A very hot afternoon with brilliant sunshine took us to the garden, Jardin Manaoutet, made by Gertrud and Hannes Reimers on a short drive from Tostat. Inside an inviting, enclosed and mysterious courtyard packed with interesting plants, pots and objects, Gertrud introduced us to their imaginative and individual garden, organised in a fluid way to take you down into their valley and back up again, through a series of linked ‘rooms’ and different planting experiences. In and out of the bright sunshine, through shady paths and arches, the garden wraps you into a world of mystery and almost enchantment.

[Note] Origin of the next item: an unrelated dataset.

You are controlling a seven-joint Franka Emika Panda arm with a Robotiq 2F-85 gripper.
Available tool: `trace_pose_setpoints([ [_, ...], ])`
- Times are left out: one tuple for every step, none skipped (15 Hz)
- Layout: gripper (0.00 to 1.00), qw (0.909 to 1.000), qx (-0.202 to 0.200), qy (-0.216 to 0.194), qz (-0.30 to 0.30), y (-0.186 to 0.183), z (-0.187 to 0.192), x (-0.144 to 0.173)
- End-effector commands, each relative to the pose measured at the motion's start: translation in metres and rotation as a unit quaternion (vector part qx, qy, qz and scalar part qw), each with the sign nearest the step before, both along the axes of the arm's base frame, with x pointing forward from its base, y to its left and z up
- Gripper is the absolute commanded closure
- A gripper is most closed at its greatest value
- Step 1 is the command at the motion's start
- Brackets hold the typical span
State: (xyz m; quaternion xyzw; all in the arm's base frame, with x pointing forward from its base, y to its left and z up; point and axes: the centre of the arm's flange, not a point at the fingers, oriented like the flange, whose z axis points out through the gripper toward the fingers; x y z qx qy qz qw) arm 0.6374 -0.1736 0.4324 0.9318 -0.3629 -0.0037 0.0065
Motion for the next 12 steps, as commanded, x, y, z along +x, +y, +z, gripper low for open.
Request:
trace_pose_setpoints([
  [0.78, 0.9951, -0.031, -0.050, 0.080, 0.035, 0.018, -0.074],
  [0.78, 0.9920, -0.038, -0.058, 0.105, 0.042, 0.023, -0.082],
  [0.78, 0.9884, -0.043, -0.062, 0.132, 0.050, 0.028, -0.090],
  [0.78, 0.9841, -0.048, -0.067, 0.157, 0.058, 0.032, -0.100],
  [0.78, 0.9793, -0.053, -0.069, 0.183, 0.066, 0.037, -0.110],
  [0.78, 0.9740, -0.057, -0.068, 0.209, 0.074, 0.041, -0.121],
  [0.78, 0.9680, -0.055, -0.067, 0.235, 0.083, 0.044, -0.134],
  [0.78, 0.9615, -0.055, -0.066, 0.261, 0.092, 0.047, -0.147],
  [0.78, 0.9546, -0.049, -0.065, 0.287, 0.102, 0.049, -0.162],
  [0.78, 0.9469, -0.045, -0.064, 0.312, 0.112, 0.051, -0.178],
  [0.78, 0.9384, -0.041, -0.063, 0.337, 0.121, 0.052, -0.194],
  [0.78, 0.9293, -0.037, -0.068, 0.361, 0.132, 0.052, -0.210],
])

It feels as if they started planting and experimenting, and just carried on, gradually linking the garden together as a whole- and then, perhaps, surprising themselves when they arrived back at the house and central courtyard. It brings out the child in you, the excitement of not knowing quite what is round the next corner.
Gertrud is the plantsperson and Hannes describes himself as ‘just the worker’, but as a combination, they have taken some extraordinary plants, such as the beautiful Gingko biloba planted when they arrived in 1999, and some ordinary plants that we all use and love, and made a great blend of planting, with a strong naturalistic and slightly chaotic style that heightens the intimacy somehow.
Many of their plants have been grown from seed or cuttings and gifts from friends, and there is nothing expensive or consumerist about their approach to their garden. The objects in the garden have all been made by them and are both whimsical and thought-provoking. I loved the blend of practicality and imagination that they both possess and have inscribed in the growing of their garden. One of Gertrud’s home sculpted figures is pictured below.
Some parts of the garden have gone their own way as Gertrud and Hannes’ ideas have changed and evolved. The lavender garden was once more formal, but is now is a romp of naturalistic planting, which hummed with insects on that hot afternoon.
We were there just as the last of the roses flowered, approaching the rose garden through an arch draped with Clematis florida ‘Sieboldii’, which looked stunning emerging from the green shade of the pathway.
Two roses really caught my eye. Rosa ‘Giardina’, bred by Hans-Jurgen Evers in Germany in 1997, was a baroque splendour of tumbling pink, cream and butter-coloured generous blooms, and the opulently-named red rose, Rosa ‘Astrid,Grafin von Hardenburg’, another Hans-Jurgen Evers introduction in 1997, it was a shyer star in the semi-shade. This rose is a quite unique red, almost black at the edges of the petals and a sumptuous deep red that the camera doesn’t catch. A modern tea rose, I fell for it and bought one of Gertrud’s potted-up cuttings, which is looking pretty good with me now, despite the heat. I know where it’s going in the garden.
A lovely and individual garden. It was a real pleasure to be guided around by Gertrud and Hannes- great spokespeople for their own style and handicraft.